* WORK ITEM
Below are some lines of data. Return all of them as they are.

* DATA FOR THIS EXERCISE
━━━━━━━━━━━━━━━━━━━━
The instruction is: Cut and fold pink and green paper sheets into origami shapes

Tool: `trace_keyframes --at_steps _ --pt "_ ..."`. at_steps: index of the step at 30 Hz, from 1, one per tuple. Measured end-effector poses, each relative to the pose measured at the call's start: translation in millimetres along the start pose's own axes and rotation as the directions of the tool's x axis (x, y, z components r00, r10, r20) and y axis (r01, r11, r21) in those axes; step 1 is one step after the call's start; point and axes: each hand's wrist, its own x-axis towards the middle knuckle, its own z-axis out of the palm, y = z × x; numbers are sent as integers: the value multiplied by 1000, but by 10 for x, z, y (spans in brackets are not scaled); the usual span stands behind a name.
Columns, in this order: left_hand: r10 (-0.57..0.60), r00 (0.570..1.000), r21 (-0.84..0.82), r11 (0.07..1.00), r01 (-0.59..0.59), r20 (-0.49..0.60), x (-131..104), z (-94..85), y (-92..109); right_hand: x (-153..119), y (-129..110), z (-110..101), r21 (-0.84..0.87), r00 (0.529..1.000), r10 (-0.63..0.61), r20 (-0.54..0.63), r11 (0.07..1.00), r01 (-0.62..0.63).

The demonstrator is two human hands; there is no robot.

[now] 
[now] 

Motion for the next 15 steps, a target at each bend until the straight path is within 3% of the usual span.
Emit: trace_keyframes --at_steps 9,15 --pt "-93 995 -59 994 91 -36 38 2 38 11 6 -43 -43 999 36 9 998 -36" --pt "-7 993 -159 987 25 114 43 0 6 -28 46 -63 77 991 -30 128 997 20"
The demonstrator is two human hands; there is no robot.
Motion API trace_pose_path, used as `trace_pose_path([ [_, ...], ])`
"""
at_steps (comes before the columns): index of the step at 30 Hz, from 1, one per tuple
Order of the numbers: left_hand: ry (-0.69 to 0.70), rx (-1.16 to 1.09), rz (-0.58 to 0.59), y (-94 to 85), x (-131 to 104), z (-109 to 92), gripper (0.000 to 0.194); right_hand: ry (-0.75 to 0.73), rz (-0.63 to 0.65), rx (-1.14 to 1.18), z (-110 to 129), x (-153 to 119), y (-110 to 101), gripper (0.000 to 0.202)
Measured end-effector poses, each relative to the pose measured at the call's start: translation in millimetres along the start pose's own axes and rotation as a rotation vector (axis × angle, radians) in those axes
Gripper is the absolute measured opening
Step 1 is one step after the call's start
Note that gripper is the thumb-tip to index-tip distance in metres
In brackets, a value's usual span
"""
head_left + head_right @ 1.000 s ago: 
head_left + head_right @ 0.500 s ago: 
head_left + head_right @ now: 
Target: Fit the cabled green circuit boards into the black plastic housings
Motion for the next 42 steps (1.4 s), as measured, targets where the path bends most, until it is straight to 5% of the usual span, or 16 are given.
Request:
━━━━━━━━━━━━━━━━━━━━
* THE ANSWER
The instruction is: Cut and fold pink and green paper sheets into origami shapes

Tool: `trace_keyframes --at_steps _ --pt "_ ..."`. at_steps: index of the step at 30 Hz, from 1, one per tuple. Measured end-effector poses, each relative to the pose measured at the call's start: translation in millimetres along the start pose's own axes and rotation as the directions of the tool's x axis (x, y, z components r00, r10, r20) and y axis (r01, r11, r21) in those axes; step 1 is one step after the call's start; point and axes: each hand's wrist, its own x-axis towards the middle knuckle, its own z-axis out of the palm, y = z × x; numbers are sent as integers: the value multiplied by 1000, but by 10 for x, z, y (spans in brackets are not scaled); the usual span stands behind a name.
Columns, in this order: left_hand: r10 (-0.57..0.60), r00 (0.570..1.000), r21 (-0.84..0.82), r11 (0.07..1.00), r01 (-0.59..0.59), r20 (-0.49..0.60), x (-131..104), z (-94..85), y (-92..109); right_hand: x (-153..119), y (-129..110), z (-110..101), r21 (-0.84..0.87), r00 (0.529..1.000), r10 (-0.63..0.61), r20 (-0.54..0.63), r11 (0.07..1.00), r01 (-0.62..0.63).

The demonstrator is two human hands; there is no robot.

[now] 
[now] 

Motion for the next 15 steps, a target at each bend until the straight path is within 3% of the usual span.
Emit: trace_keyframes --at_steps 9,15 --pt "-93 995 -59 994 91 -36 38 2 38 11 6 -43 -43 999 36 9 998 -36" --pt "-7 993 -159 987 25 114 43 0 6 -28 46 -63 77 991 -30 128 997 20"
The demonstrator is two human hands; there is no robot.
Motion API trace_pose_path, used as `trace_pose_path([ [_, ...], ])`
"""
at_steps (comes before the columns): index of the step at 30 Hz, from 1, one per tuple
Order of the numbers: left_hand: ry (-0.69 to 0.70), rx (-1.16 to 1.09), rz (-0.58 to 0.59), y (-94 to 85), x (-131 to 104), z (-109 to 92), gripper (0.000 to 0.194); right_hand: ry (-0.75 to 0.73), rz (-0.63 to 0.65), rx (-1.14 to 1.18), z (-110 to 129), x (-153 to 119), y (-110 to 101), gripper (0.000 to 0.202)
Measured end-effector poses, each relative to the pose measured at the call's start: translation in millimetres along the start pose's own axes and rotation as a rotation vector (axis × angle, radians) in those axes
Gripper is the absolute measured opening
Step 1 is one step after the call's start
Note that gripper is the thumb-tip to index-tip distance in metres
In brackets, a value's usual span
"""
head_left + head_right @ 1.000 s ago: 
head_left + head_right @ 0.500 s ago: 
head_left + head_right @ now: 
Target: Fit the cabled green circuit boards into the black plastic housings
Motion for the next 42 steps (1.4 s), as measured, targets where the path bends most, until it is straight to 5% of the usual span, or 16 are given.
Request:

That wraps up the answer.